Только сейчас, по прошествии четырёх месяцев осады, Глеб до конца осознал, что был не просто свидетелем боя со стаей голодных волков, чей разум давно замутнён сознанием их исключительности, «чистоты» породы их стаи (чистоты вполне иллюзорной). Происходящее оказалось сшибкой двух начал — оторвавшегося от основы и потому ищущего смысла, тайного шифра в делах непонятного, как бы враждебного мира других, мыслящих и живущих в близости к первоистоку, в спокойном владении знанием. Это было попыткой взломать ларец русской жизни, фаустианским стремленьем дойти в ненасытной пытливости до конца, жаждой, питаемой странным — уже превышающим всё, присущее человеку, — желаньем вновь и вновь вопрошать о том, что лежит за пределом предела, жаждой — завоевательной, хитроумной, змеиной, отравляющей всех, кто ей подвластен, заставляющей уничтожать тех инаких, чтобы узнать, почему же они так ведут себя, отчего «не как все», вновь и вновь повторять страшный опыт, это было жаждой, рождающей монстров и каннибалов. Петербург же предстал Глебу тем, чем он всегда был скрыто, потайно — напряжением сил всей России, воплощением несокрушимости и спокойного знанья о прошлом и будущем, о человеке в противостоянье природе и о собственной природе человека. Петербург и Россия не искали «ключей» — они были даны изначально. Глеб вдруг вспомнил, что слышал похожие мысли ещё за двадцать лет до того от Четвертинских. Фёдор, старший брат Сергея, любил повторять: «Всё в языке», — и этот язык дан нам с рождения, надо только правильно им воспользоваться. Так теперь думал и Глеб. Финны, случайные попутчики взбесившейся стаи, не проявляли особой активности. В душе они, пусть мы и разного корня, ближе к нам. Но у стаи есть и союзники — испытатели русской природы под флагом всесветного эксперимента, «всемирного Советского Союза» (как поётся в их гимне). Если рухнет Петербург и восторжествует Ленинград, это будет их общей победой — этих мутных волков, этих Фаустов и их «молоткастых-серпастых» Вагнеров. Глеб понял, что впервые сказал — пусть и про себя — не «мы», а «они» и «их». Но опыт давал ему право.
Из тетради Глеба:
‹‹ 6 января 1942. Рождество (старого стиля).
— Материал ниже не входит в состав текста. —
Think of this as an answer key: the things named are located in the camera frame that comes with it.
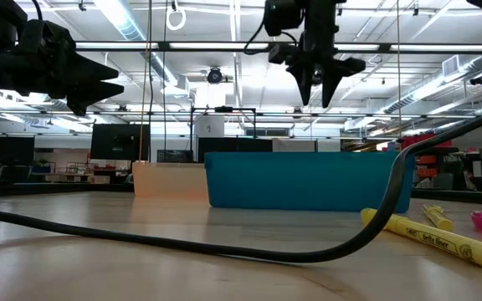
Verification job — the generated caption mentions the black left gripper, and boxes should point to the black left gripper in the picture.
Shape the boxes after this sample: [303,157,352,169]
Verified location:
[14,18,126,117]

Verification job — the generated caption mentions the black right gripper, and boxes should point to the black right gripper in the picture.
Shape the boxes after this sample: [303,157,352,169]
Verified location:
[267,0,367,110]

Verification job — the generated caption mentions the blue plastic tray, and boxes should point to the blue plastic tray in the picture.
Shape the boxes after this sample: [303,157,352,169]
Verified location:
[203,150,416,214]

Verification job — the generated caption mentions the yellow brite liner highlighter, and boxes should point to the yellow brite liner highlighter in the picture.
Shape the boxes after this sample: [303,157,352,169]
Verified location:
[359,207,482,278]
[421,203,456,232]

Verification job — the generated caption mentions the white partition panel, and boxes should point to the white partition panel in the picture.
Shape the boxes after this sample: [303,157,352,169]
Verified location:
[272,138,342,154]

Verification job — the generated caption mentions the black monitor screen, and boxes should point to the black monitor screen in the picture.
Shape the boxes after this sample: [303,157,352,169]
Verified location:
[90,123,151,163]

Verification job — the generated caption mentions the black partition panel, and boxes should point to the black partition panel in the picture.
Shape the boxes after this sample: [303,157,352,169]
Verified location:
[197,137,274,165]

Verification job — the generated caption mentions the overhead light bar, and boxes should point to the overhead light bar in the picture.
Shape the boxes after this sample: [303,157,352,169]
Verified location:
[73,40,482,55]

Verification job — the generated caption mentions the small dark board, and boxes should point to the small dark board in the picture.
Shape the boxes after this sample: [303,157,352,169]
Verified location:
[156,149,194,164]

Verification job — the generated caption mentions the orange plastic tray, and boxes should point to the orange plastic tray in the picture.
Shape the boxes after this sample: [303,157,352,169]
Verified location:
[131,161,209,200]

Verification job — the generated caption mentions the red storage bins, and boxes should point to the red storage bins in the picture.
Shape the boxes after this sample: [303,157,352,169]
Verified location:
[399,133,454,151]

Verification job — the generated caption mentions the orange storage bins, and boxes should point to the orange storage bins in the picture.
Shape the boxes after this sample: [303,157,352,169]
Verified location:
[416,155,438,179]

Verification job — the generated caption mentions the yellow hanging cord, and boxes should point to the yellow hanging cord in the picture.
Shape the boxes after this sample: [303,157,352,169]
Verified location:
[138,0,154,163]

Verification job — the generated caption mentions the silver ventilation duct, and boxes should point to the silver ventilation duct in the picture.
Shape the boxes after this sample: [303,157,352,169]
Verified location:
[93,0,190,95]
[382,54,482,115]

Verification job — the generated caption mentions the black hanging cord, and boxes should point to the black hanging cord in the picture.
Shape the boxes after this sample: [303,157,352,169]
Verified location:
[162,0,169,152]

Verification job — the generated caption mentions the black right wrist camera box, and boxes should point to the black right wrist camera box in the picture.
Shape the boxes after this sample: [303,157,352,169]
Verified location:
[263,0,305,38]

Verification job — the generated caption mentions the thin hanging cord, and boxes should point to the thin hanging cord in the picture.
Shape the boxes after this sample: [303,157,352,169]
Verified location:
[395,0,403,140]

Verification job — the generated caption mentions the white hanging ring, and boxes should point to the white hanging ring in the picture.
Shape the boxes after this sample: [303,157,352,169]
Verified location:
[165,7,188,33]

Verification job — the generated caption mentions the black ceiling dome camera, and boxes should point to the black ceiling dome camera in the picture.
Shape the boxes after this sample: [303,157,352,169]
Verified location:
[206,66,224,85]

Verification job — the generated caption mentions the black gantry frame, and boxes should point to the black gantry frame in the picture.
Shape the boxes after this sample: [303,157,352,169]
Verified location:
[189,105,259,154]

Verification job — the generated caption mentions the black cable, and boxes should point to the black cable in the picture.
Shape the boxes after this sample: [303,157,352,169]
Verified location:
[0,103,482,265]

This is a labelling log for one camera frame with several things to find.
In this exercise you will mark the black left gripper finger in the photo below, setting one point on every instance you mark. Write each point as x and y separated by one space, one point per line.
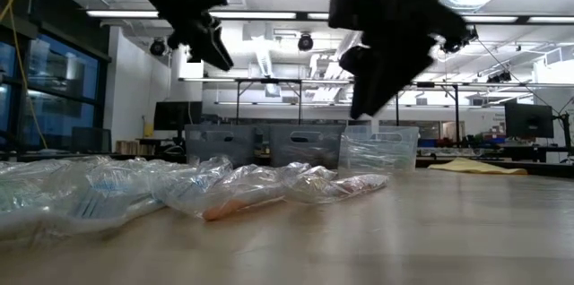
208 47

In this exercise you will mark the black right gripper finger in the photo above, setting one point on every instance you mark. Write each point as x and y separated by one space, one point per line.
408 72
370 92

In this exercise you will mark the clear plastic bin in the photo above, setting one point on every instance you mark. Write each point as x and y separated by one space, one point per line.
381 139

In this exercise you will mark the grey translucent plastic bin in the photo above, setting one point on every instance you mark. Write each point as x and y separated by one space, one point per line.
307 152
220 150

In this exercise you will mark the long ceiling light strip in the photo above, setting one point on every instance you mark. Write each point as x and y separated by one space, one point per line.
251 14

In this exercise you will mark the black computer monitor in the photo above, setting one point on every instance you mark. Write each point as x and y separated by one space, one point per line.
177 115
529 120

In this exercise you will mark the yellow cloth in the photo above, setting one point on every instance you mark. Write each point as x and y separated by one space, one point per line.
475 166

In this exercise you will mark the wooden rack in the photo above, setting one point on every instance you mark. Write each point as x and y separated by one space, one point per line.
130 147

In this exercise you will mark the dark grey chair back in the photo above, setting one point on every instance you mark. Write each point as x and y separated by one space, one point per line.
92 139

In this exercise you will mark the large glass window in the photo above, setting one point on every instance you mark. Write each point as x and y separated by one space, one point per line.
58 70

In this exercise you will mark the black ceiling camera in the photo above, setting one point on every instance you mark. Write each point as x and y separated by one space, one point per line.
472 33
305 42
158 47

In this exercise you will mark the black workstation frame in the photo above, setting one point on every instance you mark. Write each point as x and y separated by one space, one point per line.
456 106
237 101

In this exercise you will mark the yellow wall box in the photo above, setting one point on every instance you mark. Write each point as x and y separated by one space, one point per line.
148 130

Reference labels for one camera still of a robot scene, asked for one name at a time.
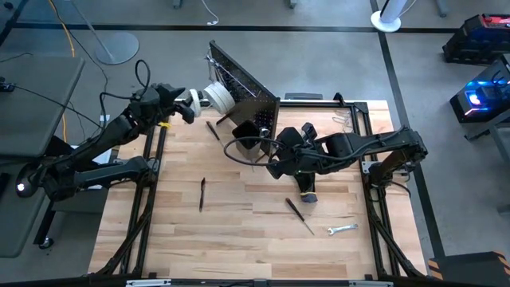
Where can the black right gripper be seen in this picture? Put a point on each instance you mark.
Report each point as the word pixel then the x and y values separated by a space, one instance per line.
pixel 295 151

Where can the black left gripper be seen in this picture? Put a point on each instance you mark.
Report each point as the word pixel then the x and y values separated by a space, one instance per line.
pixel 153 105

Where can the black and grey work glove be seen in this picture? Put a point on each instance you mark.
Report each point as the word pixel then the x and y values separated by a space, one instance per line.
pixel 307 191

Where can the black metal pegboard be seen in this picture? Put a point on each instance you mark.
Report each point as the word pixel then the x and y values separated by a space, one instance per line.
pixel 247 89

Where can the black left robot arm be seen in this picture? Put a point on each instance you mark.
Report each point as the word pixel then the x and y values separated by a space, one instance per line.
pixel 111 131

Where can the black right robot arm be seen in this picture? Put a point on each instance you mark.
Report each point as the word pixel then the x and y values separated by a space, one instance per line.
pixel 358 143

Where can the black pegboard bin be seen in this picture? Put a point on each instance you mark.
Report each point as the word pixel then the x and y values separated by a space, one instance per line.
pixel 247 133

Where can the dark slim screwdriver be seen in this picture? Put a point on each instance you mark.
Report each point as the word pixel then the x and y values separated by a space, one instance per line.
pixel 214 132
pixel 226 118

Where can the white floor label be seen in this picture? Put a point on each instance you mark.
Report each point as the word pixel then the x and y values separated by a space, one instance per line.
pixel 104 118

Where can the grey round floor stand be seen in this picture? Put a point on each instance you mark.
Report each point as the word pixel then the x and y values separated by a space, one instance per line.
pixel 117 48

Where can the black pen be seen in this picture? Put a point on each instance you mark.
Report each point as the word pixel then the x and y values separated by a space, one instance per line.
pixel 202 195

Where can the white paper sheet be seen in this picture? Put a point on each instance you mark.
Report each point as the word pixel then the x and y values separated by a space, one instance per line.
pixel 104 153

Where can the white round floor stand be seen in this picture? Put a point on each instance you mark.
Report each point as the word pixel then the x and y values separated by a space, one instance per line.
pixel 384 22

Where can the small black desk device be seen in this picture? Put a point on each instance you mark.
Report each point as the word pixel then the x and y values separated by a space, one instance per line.
pixel 6 85

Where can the black computer mouse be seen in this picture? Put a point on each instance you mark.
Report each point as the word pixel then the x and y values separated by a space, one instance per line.
pixel 24 187

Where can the black caster wheel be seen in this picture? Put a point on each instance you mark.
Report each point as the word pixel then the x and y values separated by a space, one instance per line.
pixel 45 243

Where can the computer with coloured lights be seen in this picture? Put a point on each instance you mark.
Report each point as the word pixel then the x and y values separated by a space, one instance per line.
pixel 478 99

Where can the black box with striped corner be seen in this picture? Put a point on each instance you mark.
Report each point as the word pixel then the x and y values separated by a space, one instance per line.
pixel 470 271

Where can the black case with red top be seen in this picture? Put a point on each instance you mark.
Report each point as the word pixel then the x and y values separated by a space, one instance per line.
pixel 478 40

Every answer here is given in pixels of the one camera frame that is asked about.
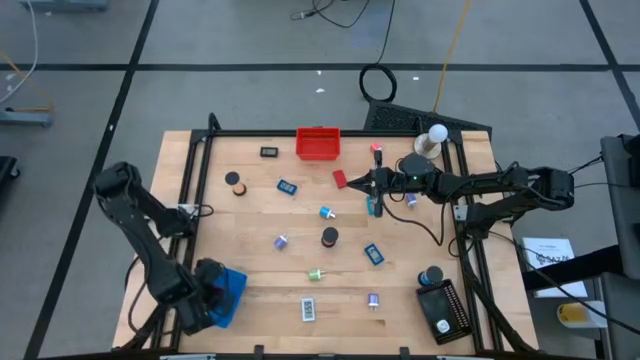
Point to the small red digital display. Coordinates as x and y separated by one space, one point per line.
340 179

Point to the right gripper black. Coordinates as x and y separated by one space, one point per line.
387 182

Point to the black aluminium table frame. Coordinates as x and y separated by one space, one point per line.
240 133

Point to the cyan spool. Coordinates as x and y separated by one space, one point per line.
326 212

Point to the black table clamp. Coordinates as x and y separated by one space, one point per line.
258 351
405 353

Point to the hourglass with blue sand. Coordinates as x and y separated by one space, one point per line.
434 274

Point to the blue plastic basket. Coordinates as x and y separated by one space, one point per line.
235 290

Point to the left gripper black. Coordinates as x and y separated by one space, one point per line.
209 270

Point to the small white digital display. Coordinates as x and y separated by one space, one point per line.
308 309

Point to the black chair base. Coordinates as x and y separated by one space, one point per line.
6 172

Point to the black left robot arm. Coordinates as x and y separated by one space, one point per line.
147 250

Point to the black perforated mat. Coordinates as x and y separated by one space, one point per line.
400 119

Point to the white booklet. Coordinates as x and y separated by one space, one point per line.
550 249

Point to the red plastic basket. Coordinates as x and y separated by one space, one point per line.
318 150

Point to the hourglass with red sand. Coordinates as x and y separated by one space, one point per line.
330 234

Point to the small teal digital display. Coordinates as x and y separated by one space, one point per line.
370 205

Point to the grey desk foot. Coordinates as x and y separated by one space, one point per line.
25 119
65 4

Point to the small blue digital display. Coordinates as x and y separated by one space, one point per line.
287 187
374 254

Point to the silver mounting bracket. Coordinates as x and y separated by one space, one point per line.
187 207
461 212

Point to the grey cart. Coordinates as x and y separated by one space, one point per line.
620 210

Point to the small black digital display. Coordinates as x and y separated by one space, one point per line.
269 152

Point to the white bulb on brass stand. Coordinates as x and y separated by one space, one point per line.
438 132

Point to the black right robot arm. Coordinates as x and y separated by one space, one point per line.
500 180

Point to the black plastic basket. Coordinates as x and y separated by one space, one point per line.
435 305

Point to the black bar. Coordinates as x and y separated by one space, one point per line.
575 268

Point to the white-faced USB wall charger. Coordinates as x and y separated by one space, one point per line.
443 327

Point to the green spool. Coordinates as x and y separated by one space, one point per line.
314 274

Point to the hourglass with orange sand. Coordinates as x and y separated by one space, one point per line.
232 178

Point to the pink USB wall charger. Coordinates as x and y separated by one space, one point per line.
376 147

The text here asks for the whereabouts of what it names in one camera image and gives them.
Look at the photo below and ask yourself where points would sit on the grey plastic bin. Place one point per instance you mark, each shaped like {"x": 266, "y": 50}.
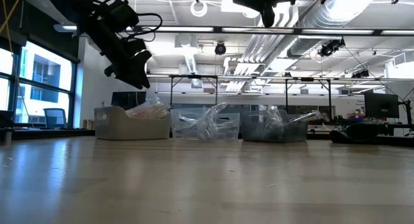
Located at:
{"x": 252, "y": 133}

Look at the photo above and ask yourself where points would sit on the black dome ceiling camera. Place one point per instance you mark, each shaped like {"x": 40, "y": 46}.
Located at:
{"x": 220, "y": 48}

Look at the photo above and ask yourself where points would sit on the black ceiling spotlight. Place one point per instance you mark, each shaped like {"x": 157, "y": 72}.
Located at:
{"x": 331, "y": 47}

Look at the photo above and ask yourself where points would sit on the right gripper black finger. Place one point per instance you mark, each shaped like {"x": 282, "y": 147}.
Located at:
{"x": 266, "y": 10}

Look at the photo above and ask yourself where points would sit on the black monitor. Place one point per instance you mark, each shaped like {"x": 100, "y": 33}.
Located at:
{"x": 381, "y": 105}
{"x": 127, "y": 99}

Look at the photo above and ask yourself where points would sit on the ceiling light strip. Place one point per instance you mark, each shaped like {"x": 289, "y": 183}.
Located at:
{"x": 66, "y": 28}
{"x": 184, "y": 29}
{"x": 246, "y": 30}
{"x": 339, "y": 32}
{"x": 398, "y": 32}

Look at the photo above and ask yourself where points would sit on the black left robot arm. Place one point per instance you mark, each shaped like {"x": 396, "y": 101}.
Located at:
{"x": 77, "y": 7}

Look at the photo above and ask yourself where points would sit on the black gantry frame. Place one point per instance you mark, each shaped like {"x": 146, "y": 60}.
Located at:
{"x": 286, "y": 94}

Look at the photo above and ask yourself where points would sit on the blue mesh office chair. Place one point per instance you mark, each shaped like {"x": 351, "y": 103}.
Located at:
{"x": 55, "y": 118}

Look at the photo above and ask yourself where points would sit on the clear plastic bin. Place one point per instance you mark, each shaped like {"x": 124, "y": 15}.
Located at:
{"x": 226, "y": 127}

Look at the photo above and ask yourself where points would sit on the beige plastic bin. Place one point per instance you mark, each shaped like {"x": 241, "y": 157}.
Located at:
{"x": 129, "y": 128}

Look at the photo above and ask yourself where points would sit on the blue toothbrush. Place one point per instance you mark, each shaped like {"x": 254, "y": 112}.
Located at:
{"x": 191, "y": 120}
{"x": 210, "y": 120}

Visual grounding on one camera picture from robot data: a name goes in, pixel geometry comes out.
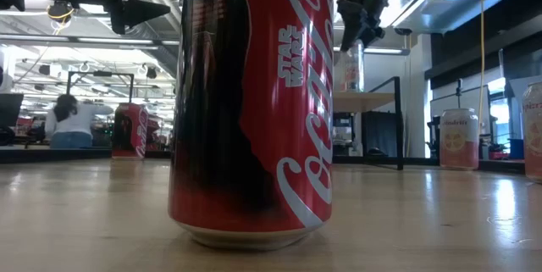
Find white Celsius slim can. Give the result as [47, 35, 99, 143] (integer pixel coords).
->
[333, 39, 366, 93]

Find red Coca-Cola Star Wars can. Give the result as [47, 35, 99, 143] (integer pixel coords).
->
[110, 102, 150, 161]
[168, 0, 335, 251]

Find pink Spindrift lemonade can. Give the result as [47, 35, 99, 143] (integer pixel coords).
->
[521, 81, 542, 183]
[439, 108, 480, 171]

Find long ceiling light bar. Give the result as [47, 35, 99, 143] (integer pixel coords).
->
[0, 33, 181, 51]

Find black round ceiling device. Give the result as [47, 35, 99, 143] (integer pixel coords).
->
[46, 0, 76, 25]

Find person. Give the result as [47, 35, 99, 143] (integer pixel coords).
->
[44, 92, 115, 150]

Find black monitor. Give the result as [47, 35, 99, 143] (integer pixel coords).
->
[0, 92, 25, 129]

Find blue bin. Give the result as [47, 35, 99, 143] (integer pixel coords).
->
[509, 137, 526, 161]

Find silver spiral air duct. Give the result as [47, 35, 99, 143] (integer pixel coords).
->
[122, 0, 184, 79]

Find wooden shelf with black frame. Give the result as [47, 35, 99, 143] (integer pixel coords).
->
[332, 75, 405, 172]

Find black metal gantry frame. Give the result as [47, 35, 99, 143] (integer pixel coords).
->
[63, 69, 136, 146]

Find yellow cable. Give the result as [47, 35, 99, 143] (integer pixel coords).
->
[477, 0, 486, 136]

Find black aluminium table frame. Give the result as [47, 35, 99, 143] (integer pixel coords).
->
[0, 147, 526, 175]

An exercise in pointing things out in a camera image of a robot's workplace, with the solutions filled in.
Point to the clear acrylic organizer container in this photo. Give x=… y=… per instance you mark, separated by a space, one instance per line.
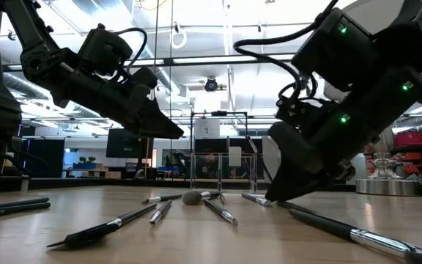
x=211 y=176

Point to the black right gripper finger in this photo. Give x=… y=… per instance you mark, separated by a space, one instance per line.
x=332 y=176
x=291 y=161

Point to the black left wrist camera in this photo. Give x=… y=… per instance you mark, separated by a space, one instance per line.
x=104 y=49

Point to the black background robot arm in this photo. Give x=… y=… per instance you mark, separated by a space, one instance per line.
x=178 y=163

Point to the white box on rig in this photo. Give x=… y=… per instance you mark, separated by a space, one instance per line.
x=206 y=129

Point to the black angled-tip makeup brush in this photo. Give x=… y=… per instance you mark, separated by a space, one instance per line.
x=86 y=234

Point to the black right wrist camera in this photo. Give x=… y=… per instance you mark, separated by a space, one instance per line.
x=332 y=47

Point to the black metal frame rig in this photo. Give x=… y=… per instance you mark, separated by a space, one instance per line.
x=218 y=113

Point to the short black makeup brush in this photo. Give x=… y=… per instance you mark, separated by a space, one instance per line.
x=258 y=157

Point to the black monitor on stand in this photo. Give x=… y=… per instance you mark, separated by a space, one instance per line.
x=123 y=146

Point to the black partition panel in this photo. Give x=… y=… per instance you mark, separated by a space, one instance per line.
x=50 y=157

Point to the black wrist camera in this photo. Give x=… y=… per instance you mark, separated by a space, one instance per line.
x=332 y=47
x=104 y=49

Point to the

Впечатленья дневной «прогулки»:
у Летнего сада
брошенный труп, завёрнутый в мешковину,
торчат валенки, расплелась верёвка,
видно — фигурой — что женщина.
Ещё один брошенный труп,
ещё и ещё,
а тот — босиком,
а этот — в носатых ботинках
прямо упал на мосту,
как шёл, руки в карманы,
только на спину — именно так
падают умирающие
(да-да, остановка сердца).
Подошёл страж порядка (в тулупе),
видит — закрыты глаза и не дышит —
и двинулся дальше.
Мимо толпы людей —
кто в пальто,
кто в телогрейке, кто в шубе,
тащат — чаще порожние — саночки
и бидоны или с пустыми
руками, с пустым желудком,
с пустым бесчувственным сердцем,
со взглядом, запавшим вовнутрь.
А вот и слепой шагает,
проверяя палочкой путь.
Ощупал лежащего — дальше.
Будь я Сологубом-и-Гиппиус
с доморощенным их ницшеанством,
писал бы примерно вот так.
Горите, проклятые книги!››
Из дневника Веры:
«Голод старит.
Выгорает весь жир. Остаются лишь кожа, кости да мускулы — у мужчин. Нам-то, женщинам, легче, у нас больше жировых отложений и складок, и потому старение не такое катастрофическое. Стараюсь всё-таки не смотреть на своё отражение.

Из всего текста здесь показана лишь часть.